**TO DO**
Would you print the records below from the first line through the line containing "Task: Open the", skipping the pictures?

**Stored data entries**
▼▼▼

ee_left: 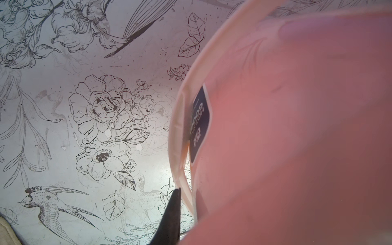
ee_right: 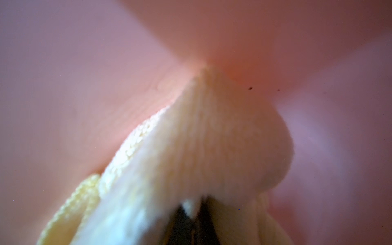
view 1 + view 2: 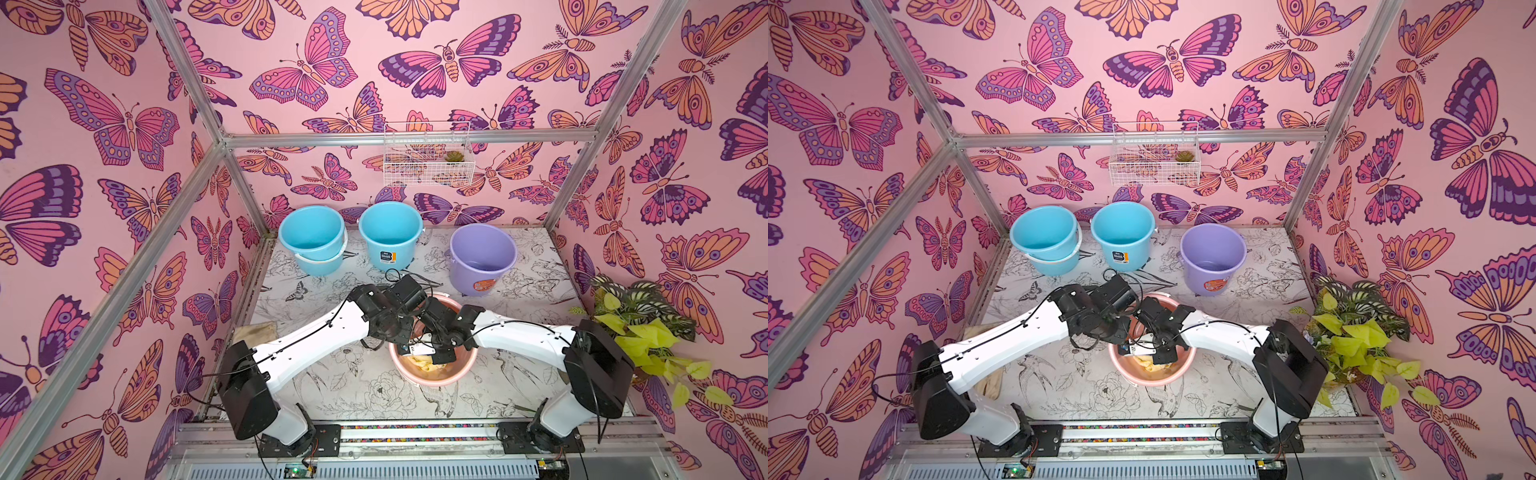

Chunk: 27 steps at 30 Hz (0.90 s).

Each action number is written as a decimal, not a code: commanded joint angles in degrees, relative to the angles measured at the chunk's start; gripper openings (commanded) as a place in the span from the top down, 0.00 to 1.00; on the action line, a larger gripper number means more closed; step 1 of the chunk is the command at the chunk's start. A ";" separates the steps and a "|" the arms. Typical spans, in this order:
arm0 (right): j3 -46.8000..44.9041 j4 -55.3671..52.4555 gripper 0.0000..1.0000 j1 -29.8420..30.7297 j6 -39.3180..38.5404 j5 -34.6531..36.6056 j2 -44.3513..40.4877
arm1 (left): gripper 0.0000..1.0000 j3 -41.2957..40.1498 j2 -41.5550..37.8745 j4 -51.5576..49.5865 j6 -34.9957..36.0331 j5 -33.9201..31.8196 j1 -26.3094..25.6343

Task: Wipe the inside of the bucket with a cloth
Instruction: Wipe the dirt from the inside of the bucket.

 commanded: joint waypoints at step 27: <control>-12.19 51.42 1.00 1.23 -27.25 34.85 -0.34 | 1.00 -2.48 -1.55 2.51 0.11 1.96 -0.62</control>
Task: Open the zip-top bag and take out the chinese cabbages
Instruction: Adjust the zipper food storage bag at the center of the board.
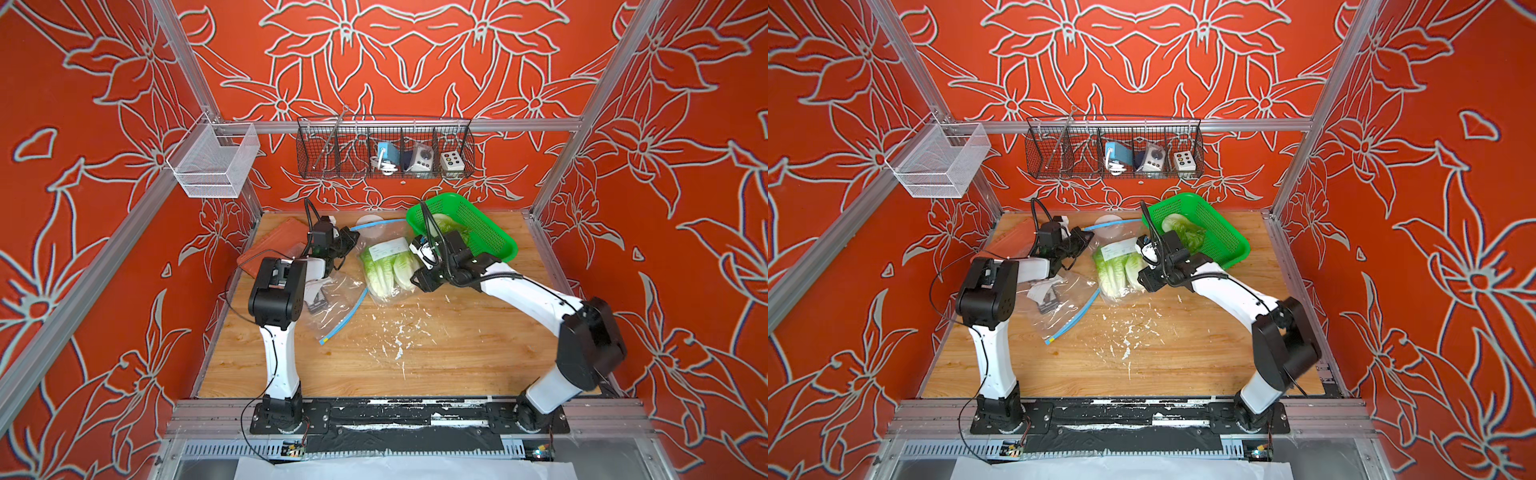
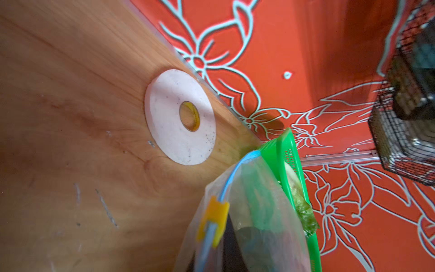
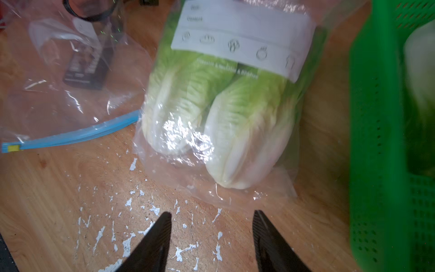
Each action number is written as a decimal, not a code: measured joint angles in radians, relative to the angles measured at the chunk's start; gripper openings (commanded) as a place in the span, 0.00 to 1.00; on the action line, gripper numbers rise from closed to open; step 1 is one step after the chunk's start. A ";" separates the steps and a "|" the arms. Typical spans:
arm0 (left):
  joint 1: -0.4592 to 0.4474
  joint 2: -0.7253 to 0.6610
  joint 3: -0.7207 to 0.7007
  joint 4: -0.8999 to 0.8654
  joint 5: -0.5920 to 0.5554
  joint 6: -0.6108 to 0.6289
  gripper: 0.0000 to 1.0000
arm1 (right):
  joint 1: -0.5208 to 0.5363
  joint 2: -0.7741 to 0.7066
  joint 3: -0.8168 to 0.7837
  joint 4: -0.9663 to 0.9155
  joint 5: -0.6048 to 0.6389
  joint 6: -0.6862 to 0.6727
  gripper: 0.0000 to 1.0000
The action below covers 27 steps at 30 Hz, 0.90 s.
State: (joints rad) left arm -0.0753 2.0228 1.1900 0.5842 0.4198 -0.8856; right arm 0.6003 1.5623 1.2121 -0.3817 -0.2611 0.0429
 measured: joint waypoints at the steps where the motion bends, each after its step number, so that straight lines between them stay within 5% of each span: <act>1: -0.003 -0.041 -0.007 -0.026 -0.010 0.006 0.00 | 0.001 -0.031 -0.008 0.017 0.002 0.003 0.66; 14: -0.135 -0.516 -0.128 -0.329 -0.262 -0.058 0.00 | 0.193 -0.056 -0.026 0.321 0.199 -0.113 0.87; 27: -0.252 -0.660 -0.151 -0.487 -0.343 -0.190 0.00 | 0.270 0.161 0.106 0.550 0.365 -0.184 0.87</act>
State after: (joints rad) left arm -0.3271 1.3632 1.0393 0.0971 0.0765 -1.0756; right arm 0.8707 1.7233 1.3178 0.1684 0.1043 -0.1413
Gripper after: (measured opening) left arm 0.047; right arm 0.872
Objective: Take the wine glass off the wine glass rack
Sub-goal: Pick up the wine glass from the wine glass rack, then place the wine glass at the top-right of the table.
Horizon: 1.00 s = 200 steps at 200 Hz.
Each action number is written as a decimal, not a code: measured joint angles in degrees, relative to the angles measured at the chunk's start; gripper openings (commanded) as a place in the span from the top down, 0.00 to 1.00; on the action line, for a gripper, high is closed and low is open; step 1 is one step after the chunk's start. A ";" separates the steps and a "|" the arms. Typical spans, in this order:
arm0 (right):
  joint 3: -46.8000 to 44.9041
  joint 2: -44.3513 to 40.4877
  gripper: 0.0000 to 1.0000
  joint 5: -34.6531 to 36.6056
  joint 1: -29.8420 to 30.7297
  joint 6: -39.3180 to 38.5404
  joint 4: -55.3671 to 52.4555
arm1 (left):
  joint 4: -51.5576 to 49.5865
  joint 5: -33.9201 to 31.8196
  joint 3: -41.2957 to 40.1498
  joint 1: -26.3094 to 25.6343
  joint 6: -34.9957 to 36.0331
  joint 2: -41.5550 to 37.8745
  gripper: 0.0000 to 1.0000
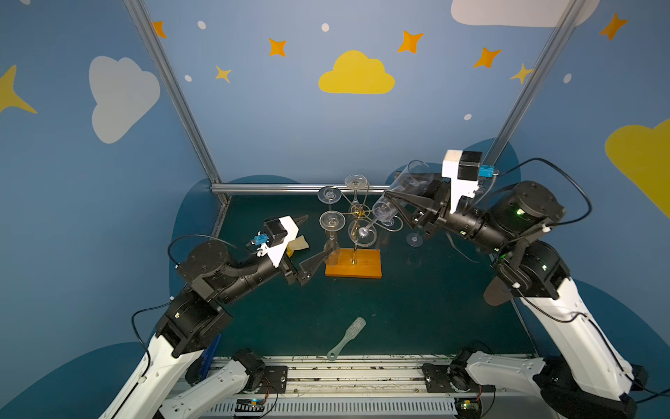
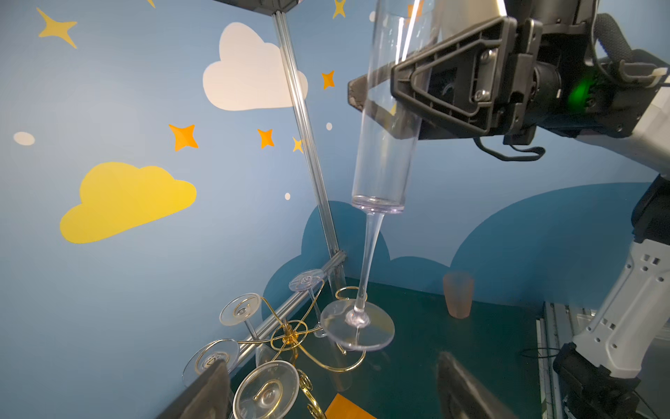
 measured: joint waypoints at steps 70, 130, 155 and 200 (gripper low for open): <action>-12.52 -16.24 0.79 19.45 -0.04 -9.88 -5.49 | -0.37 -3.85 -3.08 0.00 -2.58 -3.30 0.12; -24.44 -24.59 0.79 34.12 -0.35 -15.85 -8.50 | 0.31 -5.11 -4.61 0.00 -4.20 -3.28 0.12; -30.75 -25.16 0.79 37.46 -1.92 -17.31 -8.61 | 0.63 -5.35 -4.74 0.00 -4.59 -3.13 0.12; -39.52 -23.21 0.81 32.20 -16.02 -13.99 -5.60 | 1.51 -5.84 -4.76 0.00 -5.38 -2.10 0.12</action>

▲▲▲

**EXERCISE ANSWER**
ee_left: 
ee_right: 
view 1 + view 2: 

Chunk: 27 steps at 30 Hz (0.90 s).

Each action number is written as a decimal, not a code: commanded joint angles in degrees, relative to the angles measured at the chunk's start; gripper openings (commanded) as a place in the span from the top down, 0.00 to 1.00; on the action line, a larger gripper number means more closed; step 1 of the chunk is the command at the chunk's start. A ";" separates the steps and a "|" the arms. Typical spans, in this order:
arm0 (right): j3 -46.8000..44.9041 j4 -55.3671..52.4555 gripper 0.0000..1.0000 j1 -29.8420..30.7297 j6 -39.3180..38.5404 j5 -34.6531..36.6056 j2 -44.3513..40.4877
arm1 (left): gripper 0.0000..1.0000 j3 -41.2957..40.1498 j2 -41.5550..37.8745 j4 -51.5576..49.5865 j6 -34.9957..36.0331 j5 -33.9201..31.8196 j1 -26.3094..25.6343

Task: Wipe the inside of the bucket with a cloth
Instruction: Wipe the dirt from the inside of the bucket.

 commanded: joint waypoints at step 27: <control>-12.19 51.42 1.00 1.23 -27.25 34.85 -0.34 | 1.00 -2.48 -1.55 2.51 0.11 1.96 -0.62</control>
Task: Open the zip-top bag and take out the chinese cabbages

The answer has now been finished.